▸ Task details
All of the entries need to be written out again, exactly as they are.

(Excerpts from a dataset)
=== Begin Enclosure ===
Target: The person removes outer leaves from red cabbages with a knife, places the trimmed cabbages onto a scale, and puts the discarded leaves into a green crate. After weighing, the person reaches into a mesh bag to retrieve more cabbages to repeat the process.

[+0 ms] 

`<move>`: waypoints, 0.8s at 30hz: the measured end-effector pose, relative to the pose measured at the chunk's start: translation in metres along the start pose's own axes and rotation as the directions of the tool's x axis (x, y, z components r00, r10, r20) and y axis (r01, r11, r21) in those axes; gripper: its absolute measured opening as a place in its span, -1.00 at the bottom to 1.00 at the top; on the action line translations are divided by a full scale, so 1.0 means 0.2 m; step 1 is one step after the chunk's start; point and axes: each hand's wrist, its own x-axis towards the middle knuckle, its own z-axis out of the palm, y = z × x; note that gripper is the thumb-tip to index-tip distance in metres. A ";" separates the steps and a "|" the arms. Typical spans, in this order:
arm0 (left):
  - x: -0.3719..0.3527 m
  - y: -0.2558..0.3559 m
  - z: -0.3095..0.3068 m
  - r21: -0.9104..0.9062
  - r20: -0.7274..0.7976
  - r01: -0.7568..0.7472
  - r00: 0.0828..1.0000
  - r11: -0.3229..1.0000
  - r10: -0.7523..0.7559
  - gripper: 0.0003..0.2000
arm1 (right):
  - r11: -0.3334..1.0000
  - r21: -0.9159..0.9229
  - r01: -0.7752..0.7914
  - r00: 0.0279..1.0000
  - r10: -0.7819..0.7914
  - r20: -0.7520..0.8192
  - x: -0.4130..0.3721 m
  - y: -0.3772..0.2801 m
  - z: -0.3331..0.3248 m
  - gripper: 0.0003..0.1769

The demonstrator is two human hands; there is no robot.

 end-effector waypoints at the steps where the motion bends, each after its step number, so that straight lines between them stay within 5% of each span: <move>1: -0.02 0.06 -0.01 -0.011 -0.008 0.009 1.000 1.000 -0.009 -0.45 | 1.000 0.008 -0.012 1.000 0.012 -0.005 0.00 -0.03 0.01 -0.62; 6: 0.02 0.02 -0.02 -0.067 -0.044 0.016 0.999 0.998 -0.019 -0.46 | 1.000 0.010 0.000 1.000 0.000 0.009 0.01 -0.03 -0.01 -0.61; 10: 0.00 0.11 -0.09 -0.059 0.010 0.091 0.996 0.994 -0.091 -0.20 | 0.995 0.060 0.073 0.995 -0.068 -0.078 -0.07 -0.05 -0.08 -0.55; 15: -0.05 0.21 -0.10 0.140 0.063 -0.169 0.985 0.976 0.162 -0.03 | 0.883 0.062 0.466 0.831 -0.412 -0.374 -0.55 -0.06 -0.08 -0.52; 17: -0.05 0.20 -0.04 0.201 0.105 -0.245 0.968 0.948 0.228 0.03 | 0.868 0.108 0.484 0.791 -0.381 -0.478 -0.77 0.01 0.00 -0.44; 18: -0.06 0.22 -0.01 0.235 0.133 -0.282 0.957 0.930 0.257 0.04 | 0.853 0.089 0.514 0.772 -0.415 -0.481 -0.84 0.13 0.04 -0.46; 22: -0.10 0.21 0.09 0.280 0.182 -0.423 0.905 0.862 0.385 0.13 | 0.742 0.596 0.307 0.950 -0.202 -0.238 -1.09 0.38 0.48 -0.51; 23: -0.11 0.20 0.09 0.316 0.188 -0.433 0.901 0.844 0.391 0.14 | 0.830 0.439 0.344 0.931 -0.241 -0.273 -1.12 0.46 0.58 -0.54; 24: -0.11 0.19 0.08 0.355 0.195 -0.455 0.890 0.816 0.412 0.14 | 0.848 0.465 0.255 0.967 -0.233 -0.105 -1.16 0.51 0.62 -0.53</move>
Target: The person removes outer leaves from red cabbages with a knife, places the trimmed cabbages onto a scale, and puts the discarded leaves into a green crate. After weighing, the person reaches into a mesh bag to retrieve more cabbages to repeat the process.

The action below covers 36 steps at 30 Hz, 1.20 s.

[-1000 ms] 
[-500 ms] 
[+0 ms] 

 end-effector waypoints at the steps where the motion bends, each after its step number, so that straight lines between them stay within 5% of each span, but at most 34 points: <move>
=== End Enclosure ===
▸ Completed task
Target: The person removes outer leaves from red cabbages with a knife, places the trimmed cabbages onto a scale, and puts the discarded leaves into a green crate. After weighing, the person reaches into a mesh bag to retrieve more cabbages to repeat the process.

[+0 ms] 

`<move>`: waypoints, 0.8s at 30hz: the measured end-effector pose, relative to the pose measured at the chunk's start: translation in metres along the start pose's own axes and rotation as the directions of the tool's x axis (x, y, z components r00, r10, r20) and y axis (r01, r11, r21) in those axes; gripper: its absolute measured opening as a place in its span, -1.00 at the bottom to 1.00 at the top; on the action line translations are divided by a full scale, so 1.0 means 0.2 m; step 1 is one step after the chunk's start; point and axes: each hand's wrist, its own x-axis towards the middle knuckle, its own z-axis out of the palm, y = z × x; note that gripper is the thumb-tip to index-tip distance in metres. A ";" separates the steps and a "|" the arms. Typical spans, in this order:
arm0 (left):
  - x: -0.3719..0.3527 m
  - y: -0.2558..0.3559 m
  - z: -0.3095..0.3068 m
  - r21: -0.9104..0.9062
  - r20: -0.7274..0.7976
  - r01: -0.7568..0.7472
  - r00: 0.0828..1.0000
  - r11: -0.3229..1.0000
  - r10: -0.7523..0.7559
  - gripper: 0.0003..0.2000
arm1 (right):
  - r11: -0.3334..1.0000
  - r21: -0.9159..0.9229
  - r01: -0.7752..0.7914
  - r00: 0.0279..1.0000
  - r10: -0.7819..0.7914
  - r20: -0.7520..0.8192
  - x: -0.4130..0.3721 m
  - y: -0.3772..0.2801 m
  - z: -0.3331..0.3248 m
  - gripper: 0.0003..0.1769

The demonstrator is two human hands; there is no robot.

 end-effector waypoints at the steps where the motion bends, each after its step number, so that straight lines between them stay within 5% of each span: <move>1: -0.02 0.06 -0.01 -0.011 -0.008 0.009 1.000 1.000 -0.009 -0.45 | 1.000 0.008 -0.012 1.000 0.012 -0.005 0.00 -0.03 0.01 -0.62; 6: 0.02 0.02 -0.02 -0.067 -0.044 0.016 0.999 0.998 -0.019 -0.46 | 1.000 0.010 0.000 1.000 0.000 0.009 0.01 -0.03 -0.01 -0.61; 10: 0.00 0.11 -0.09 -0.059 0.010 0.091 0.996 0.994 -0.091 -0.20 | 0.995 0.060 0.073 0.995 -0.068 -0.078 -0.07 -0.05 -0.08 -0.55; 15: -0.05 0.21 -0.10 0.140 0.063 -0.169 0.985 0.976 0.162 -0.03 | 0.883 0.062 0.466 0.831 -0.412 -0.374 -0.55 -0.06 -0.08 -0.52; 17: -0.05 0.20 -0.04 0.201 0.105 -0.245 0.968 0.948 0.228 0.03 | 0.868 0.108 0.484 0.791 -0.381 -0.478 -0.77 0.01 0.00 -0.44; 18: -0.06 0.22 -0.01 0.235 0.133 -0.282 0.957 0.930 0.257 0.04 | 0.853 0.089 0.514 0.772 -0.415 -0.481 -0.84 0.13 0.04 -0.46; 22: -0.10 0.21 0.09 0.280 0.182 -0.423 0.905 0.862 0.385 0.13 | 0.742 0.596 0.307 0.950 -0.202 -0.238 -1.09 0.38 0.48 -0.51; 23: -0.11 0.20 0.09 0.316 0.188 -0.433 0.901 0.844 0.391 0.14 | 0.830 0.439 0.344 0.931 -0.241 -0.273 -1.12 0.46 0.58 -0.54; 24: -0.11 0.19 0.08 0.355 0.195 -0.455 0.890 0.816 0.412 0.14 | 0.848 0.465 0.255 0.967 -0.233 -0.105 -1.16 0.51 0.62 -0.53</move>
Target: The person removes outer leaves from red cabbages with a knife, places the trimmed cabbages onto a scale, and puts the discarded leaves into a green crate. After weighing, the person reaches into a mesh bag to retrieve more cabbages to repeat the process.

The action below covers 36 steps at 30 Hz, 1.20 s.

[-1000 ms] 
[-500 ms] 
[+0 ms] 

 end-effector waypoints at the steps where the motion bends, each after its step number, so that straight lines between them stay within 5% of each span, but at most 34 points: <move>

What came before is the complete response.